ERIN, Wis. – Mike Ignasiak hadn’t returned to Milwaukee since his career with the Brewers ended in 1995. He came this week for a special reason: he qualified for the U.S. Amateur at Erin Hills, about 35 miles from the town where he once took the mound. A remarkable round Tuesday extended his stay.

Ignasiak shot 66 Tuesday at Erin Hills, which included a 6-under 30 on his back nine. At even-par 142, he has a good chance to make match play. He was tied for 58th when play was called Tuesday; the field will be cut to 64 players when the second round is completed Wednesday. Tuesday’s weather delays kept play from being completed as scheduled.

Ignasiak’s prospects for match play were bleak after a birdie-free 76 at Blue Mound Country Club, the easier of the two courses being used for the Amateur’s stroke-play portion. He bogeyed his first two holes Tuesday to fall to 8 over par for the tournament. That’s when one of his friends, Billy O’Connor, gave him a pep talk during Tuesday’s 3-hour, 40-minute rain delay.

“He kind of put me in my place,” Ignasiak, 45, said. “He said, ‘Stop complaining. You’re capable of doing it. Just go do it.’ He gave me a little fire in my belly.”

Ignasiak played his next 16 holes in 8 under. He capped his round with an eagle at the par-5 seventh hole after hitting 3-wood to 10 feet. He also birdied No. 8. The 66 matched the low competitive round of his career.

Ignasiak was recruited to play shortstop at Michigan. “They had some guy named Larkin there,” Ignasiak said of future All-Star shortstop Barry Larkin. “So coach showed me a little slider, and it took off from there.”

Ignasiak, an eighth-round draft pick by the Brewers in 1988, played for Milwaukee from 1991 to '95, compiling a 10-4 record and 4.80 earned-run average. He had 88 strikeouts in 137 innings pitched. He signed with the Boston Red Sox in 1996 as a free agent, but retired after injuring his back in spring training.

Golf is a common off-day activity for many pitchers. Former Dodgers pitcher Rick Rhoden competed on the Champions Tour. Greg Maddux and John Smoltz became skilled amateurs while playing for the Atlanta Braves. Former Mariners pitcher Erik Hanson plays national amateur events.

Ignasiak played often with former Brewers teammate Jesse Orosco. “If there was a town and a golf course, Jesse had a number to the pro shop,” Ignasiak said.

He started playing competitive golf after retiring. “What else could I do? I wasn’t going to take up chess. I like to compete,” he said. He qualified for the 2000 U.S. Amateur at Baltusrol, and has played in three U.S. Mid-Ams and four U.S. Amateur Public Links Championships.

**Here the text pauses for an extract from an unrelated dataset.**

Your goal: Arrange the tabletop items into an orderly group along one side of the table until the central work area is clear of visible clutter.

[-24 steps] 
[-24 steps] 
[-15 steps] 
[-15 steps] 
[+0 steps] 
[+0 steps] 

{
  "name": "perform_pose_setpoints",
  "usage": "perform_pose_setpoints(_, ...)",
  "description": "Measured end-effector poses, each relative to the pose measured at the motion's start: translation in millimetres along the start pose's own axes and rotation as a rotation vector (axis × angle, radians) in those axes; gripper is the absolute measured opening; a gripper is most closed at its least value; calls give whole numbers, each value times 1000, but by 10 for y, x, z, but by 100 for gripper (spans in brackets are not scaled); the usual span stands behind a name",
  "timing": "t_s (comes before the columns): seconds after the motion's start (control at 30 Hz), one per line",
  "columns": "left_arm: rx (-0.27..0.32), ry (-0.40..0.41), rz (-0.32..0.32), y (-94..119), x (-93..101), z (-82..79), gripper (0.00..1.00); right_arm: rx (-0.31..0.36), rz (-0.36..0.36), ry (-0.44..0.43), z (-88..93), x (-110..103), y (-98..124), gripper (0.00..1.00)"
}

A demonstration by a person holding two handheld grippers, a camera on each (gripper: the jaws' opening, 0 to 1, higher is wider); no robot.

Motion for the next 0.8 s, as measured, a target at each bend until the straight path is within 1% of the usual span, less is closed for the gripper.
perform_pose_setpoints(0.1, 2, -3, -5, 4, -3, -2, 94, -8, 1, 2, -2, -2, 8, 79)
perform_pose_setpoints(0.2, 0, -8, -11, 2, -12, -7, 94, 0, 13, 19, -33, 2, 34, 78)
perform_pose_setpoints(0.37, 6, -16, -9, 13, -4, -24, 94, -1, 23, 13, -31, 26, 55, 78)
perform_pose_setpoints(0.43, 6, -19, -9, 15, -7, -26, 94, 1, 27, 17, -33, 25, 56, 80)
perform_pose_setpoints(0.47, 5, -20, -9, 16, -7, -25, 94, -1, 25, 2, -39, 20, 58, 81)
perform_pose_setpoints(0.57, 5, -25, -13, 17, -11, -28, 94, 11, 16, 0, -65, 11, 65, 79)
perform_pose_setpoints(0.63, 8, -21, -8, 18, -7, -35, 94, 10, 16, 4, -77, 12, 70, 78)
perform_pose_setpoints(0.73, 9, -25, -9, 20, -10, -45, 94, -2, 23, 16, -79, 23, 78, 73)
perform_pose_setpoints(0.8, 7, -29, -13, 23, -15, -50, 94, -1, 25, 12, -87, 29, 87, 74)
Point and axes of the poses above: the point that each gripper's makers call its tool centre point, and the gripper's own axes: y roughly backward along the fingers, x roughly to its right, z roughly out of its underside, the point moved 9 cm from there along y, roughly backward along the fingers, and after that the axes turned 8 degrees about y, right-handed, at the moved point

“It’s a totally different ballgame,” he said. “It’s like playing softball in the major leagues. You’re out there having fun with your buddies, then all of a sudden everything counts.”

Ignasiak, who owns a Dairy Queen in Saline, Mich., said he’ll try to make his first trip to Miller Park, which opened in 2001, this week. The Brewers return to town Friday, the same day as the U.S. Amateur’s quarterfinals. Thanks to Tuesday’s spectacular round, he still could be competing that day.